Note: You're more likely to want to loop through arrays:

  <!--? Loops trough the array and displays each values -->
  <ul tal:condition="some_array">
    <li tal:repeat="value some_array"
        tal:content="value">Hello, World</li>
  </ul>


=head2 accessing object methods

Perl expressions

  1. $hashref->{'some_object'}->some_method();
  2. $hashref->{'some_object'}->some_method ('foo', 'bar');
  3. $hashref->{'some_object'}->some_method ($hashref->{'some_variable'})  

L<Petal::Tiny expressions>

  1. some_object/some_method
  2. some_object/some_method --foo --bar
  3. some_object/some_method some_variable

WARNING! The below expressions which work in L<Petal> are UNSUPPORTED by this
module!

  2a. some_object/some_method 'foo' 'bar'
  2b. some_object/some_method "foo" "bar"


=head2 composing

Petal lets you traverse any data structure, i.e.

Perl expression

  $hashref->{'some_object'}
          ->some_method()
          ->{'key2'}
          ->some_other_method ( 'foo', $hash->{bar} );

Petal expression

  some_object/some_method/key2/some_other_method --foo bar


=head2 true:EXPRESSION

  If EXPRESSION returns an array reference
    If this array reference has at least one element
      Returns TRUE
    Else
      Returns FALSE

  Else
    If EXPRESSION returns a TRUE value (according to Perl 'trueness')
      Returns TRUE
    Else
      Returns FALSE

the C<true:> modifiers should always be used when doing Petal conditions.


=head2 false:EXPRESSION

I'm pretty sure you can work this one out by yourself :-)

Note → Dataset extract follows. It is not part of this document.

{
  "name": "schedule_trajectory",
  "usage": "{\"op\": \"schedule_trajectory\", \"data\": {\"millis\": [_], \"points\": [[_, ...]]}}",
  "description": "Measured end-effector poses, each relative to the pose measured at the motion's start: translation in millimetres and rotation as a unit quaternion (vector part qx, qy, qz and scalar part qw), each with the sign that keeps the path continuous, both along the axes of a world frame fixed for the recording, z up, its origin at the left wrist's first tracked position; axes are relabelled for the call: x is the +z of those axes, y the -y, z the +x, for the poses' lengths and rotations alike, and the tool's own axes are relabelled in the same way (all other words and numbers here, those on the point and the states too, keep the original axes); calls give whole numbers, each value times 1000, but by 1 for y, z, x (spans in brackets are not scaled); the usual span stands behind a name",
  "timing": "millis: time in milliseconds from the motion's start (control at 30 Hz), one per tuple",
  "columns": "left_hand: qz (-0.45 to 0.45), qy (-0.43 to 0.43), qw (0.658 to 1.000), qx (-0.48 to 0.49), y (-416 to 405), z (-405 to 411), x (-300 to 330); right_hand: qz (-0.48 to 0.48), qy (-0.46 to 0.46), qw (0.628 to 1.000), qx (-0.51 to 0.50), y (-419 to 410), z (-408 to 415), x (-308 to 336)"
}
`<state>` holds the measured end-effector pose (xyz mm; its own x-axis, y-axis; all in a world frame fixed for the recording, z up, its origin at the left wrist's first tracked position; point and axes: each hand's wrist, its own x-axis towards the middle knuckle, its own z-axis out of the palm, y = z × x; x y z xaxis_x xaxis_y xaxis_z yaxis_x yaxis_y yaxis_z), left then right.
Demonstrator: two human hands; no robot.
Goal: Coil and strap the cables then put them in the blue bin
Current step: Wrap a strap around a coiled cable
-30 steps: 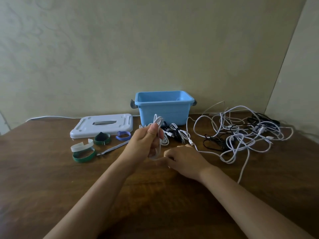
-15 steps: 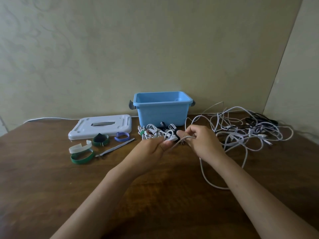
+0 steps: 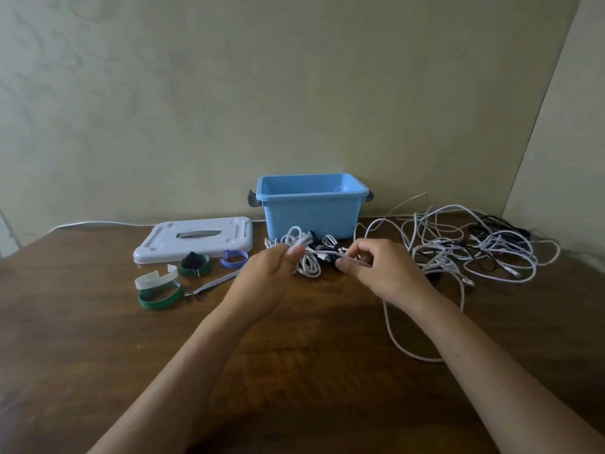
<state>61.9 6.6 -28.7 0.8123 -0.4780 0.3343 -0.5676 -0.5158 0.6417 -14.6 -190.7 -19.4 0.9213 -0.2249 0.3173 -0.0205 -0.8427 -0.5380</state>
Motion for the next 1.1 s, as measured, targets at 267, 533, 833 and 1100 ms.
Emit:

=head2 set:variable_name EXPRESSION

UNSUPPORTED.


=head2 string:STRING_EXPRESSION

The C<string:> modifier lets you interpolate petal expressions within a string
and returns the value.

  string:Welcome $user/real_name, it is $date!

Alternatively, you could write:

  string:Welcome ${user/real_name}, it is ${date}!
  
The advantage of using curly brackets is that it lets you interpolate
expressions which invoke methods with parameters, i.e.

  string:The current CGI 'action' param is: ${cgi/param --action}

And IMHO, they make your interpolated variables stand out a lot more in your
templates, so I advise you to use them.


=head2 writing your own modifiers

Just go and pollute the Petal::Tiny namespace:

  sub Petal::Tiny::modifier_uppercase {
      my $class   = shift;
      my $string  = shift;
      my $context = shift;
      return uc (Petal::Tiny::resolve ($expression, $context));
  }

Please remember that you need to prefix your modifier name with
'Petal::Tiny::modifier_', thus if you need to create a modifier "SPONGYBOB:",
you define Petal::Tiny::modifier_SPONGYBOB.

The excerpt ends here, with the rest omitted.